PMD sensor

from Wikipedia, the free encyclopedia

A photonic mixer device , including PMD sensor called Photonic Mixing Device , is an optical sensor whose principle of operation on the light transit time method is based (ger .: Time of Flight) and is often used as a synonym for all TOF sensors. A PMD sensor is often used as an image sensor in TOF cameras .

history

The research team for the PMD chip designed by Rudolf Schwarte in 1996 was nominated for the German Future Prize in 2002. A PMD 3D camera from S-Tec, today Pmdtechnologies, was already available in 2000 . From 2008 to 2012 the humanoid robot Justin of the Institute for Robotics and Mechatronics ( DLR ) was equipped with PMD sensors.

Working principle

The measuring objects are illuminated by light pulses and the signal transit time is measured. The distance between the camera and the object can be calculated based on the running time. This semiconductor - component enables distances directly observed. The resulting distance image can then be displayed in various ways (e.g. colors as distances). In addition to the distance, a gray-scale image can be calculated from the intensity of the reflected light.

The modulated light signal transmitted by a transmitter, e.g. B. invisible infrared light illuminates the scene to be measured. The light reflected from the scene hits the PMD sensor. This is also coupled to the modulation source. Thus, the converted photons into electrons in dependence be in the photosensitive semiconductor region of the reference signal pixel by pixel, separated by means of so-called charge carrier rocking distance selectively.

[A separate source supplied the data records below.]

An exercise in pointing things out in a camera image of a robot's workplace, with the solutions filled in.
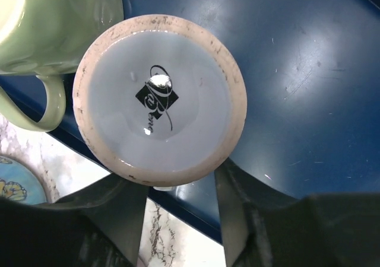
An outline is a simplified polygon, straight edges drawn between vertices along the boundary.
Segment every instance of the marble surface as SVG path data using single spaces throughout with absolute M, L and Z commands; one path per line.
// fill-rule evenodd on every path
M 17 160 L 41 181 L 49 202 L 105 177 L 108 171 L 46 133 L 29 132 L 0 115 L 0 155 Z M 140 258 L 147 267 L 224 267 L 221 245 L 147 199 Z

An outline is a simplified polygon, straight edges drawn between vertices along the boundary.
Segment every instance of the unglazed rim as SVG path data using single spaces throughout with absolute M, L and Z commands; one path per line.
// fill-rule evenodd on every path
M 232 110 L 230 124 L 219 147 L 196 166 L 176 172 L 158 173 L 125 163 L 111 151 L 94 129 L 88 111 L 88 87 L 102 54 L 115 42 L 136 32 L 157 30 L 180 34 L 206 50 L 219 64 L 229 87 Z M 80 134 L 96 158 L 109 170 L 130 181 L 147 186 L 178 186 L 196 181 L 215 170 L 233 151 L 242 134 L 247 109 L 242 74 L 227 48 L 204 28 L 179 17 L 143 15 L 120 22 L 105 31 L 89 47 L 79 64 L 72 91 L 75 120 Z

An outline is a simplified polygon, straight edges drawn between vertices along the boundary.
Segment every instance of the dark blue surface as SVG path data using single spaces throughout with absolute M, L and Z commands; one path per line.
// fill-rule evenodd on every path
M 297 198 L 311 192 L 380 190 L 380 12 L 367 0 L 123 0 L 126 16 L 170 14 L 215 34 L 246 83 L 248 115 L 232 160 Z M 38 117 L 37 78 L 0 84 Z M 68 96 L 72 77 L 66 77 Z M 52 133 L 94 159 L 71 100 Z M 213 175 L 151 198 L 220 240 Z

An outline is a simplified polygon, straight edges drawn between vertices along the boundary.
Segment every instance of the blue coaster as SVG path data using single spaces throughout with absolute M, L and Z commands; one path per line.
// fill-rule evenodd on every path
M 27 205 L 46 202 L 38 179 L 20 163 L 0 156 L 0 196 Z

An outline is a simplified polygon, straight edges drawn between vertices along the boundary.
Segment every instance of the green mug handle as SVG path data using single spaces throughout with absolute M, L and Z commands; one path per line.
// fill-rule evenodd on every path
M 0 114 L 19 128 L 35 132 L 54 130 L 62 121 L 66 110 L 64 82 L 60 75 L 36 76 L 46 90 L 46 110 L 39 122 L 31 120 L 0 87 Z

Through this simple comparison process between the optical measurement and the electronic reference signal, the resulting output signal of the sensor already represents a direct reference to the 3D information. A particular advantage of the PMD system is that an efficient suppression of extraneous light (e.g. Solar radiation) is achieved. The active transmitter signal is filtered out of the ambient light and thus enables use even under difficult ambient conditions.

Ambiguities

A disadvantage of PMD sensors, as with all other distance measurement methods that use the phase difference method, is that an unambiguous determination of the distance is not always possible. Since the distance is determined indirectly by the phase shift between the transmitted and received signal, ambiguities can arise, i.e. H. the measured distance could also be the measured distance plus a multiple of the wavelength.

A possible solution to this ambiguity problem is the use of several wavelengths or specific code words that allow a range of uniqueness well over 500 m.

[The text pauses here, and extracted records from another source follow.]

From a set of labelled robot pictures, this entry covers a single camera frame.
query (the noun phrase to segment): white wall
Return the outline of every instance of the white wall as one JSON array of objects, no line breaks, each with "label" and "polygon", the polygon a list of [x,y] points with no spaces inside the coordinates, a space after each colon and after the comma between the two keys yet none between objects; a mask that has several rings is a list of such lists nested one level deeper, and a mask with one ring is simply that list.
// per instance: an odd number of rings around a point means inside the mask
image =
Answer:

Suppression of extraneous light

In addition to the properties described above, PMD sensors have the ability to actively suppress extraneous light. Due to the correlation property of the sensor, uncorrelated parts of the incident light can be deducted from the correlated part of the light directly in the pixel via a special circuit, the so-called SBI ( Suppression of Background Illumination ). The dynamic of the pixel is then completely available to the active light. The PMD sensor can be operated with the SBI circuit in full sunlight of 150  klx .

literature

  • Bernd Buxbaum: Optical transit time measurement and CDMA based on PMD technology using phase-variable PN modulation . Shaker Verlag , Aachen 2002, ISBN 978-3-8265-9805-0 .
  • Wei Tai: Investigations of 3D PMD cameras with special consideration of optical optimization . Shaker Verlag, Aachen 2001, ISBN 978-3-8265-8789-4 .
  • R. Schwarte , H. Heinol, B. Buxbaum, Z. Xu, T. Ringbeck, Z. Zhang, W. Tai, K. Hartmann, W. Kleuver, X. Luan: Novel 3D vision systems based on layout-optimized PMD structures . In: tm - technical measurement . No. 7-8 , 1998, pp. 264-271 .

Web links

Individual evidence

  1. Christoph Heckenkamp: The magic eye - Basics of image processing: The PMD principle . In: Inspect. No. 1, 2008, pp. 25-28.
  2. Norbert Lossau : 3D camera records your spatial environment in real time . In: Die Welt , December 3, 2002.
  3. Ling Shao, Jungong Han, Pushmeet Kohli, Zhengyou Zhang (eds.): Computer Vision and Machine Learning with RGB-D Sensors . Springer Science + Business Media , 2014, ISBN 3319086502 , p. 15.
  4. Automatica 2008 - Mobile humanoid upper body Justin , Institute for Robotics and Mechatronics (DLR)
  5. Mechatronic design by Rollin 'Justin , Institute for Robotics and Mechatronics (DLR), as of 2016, page has now changed.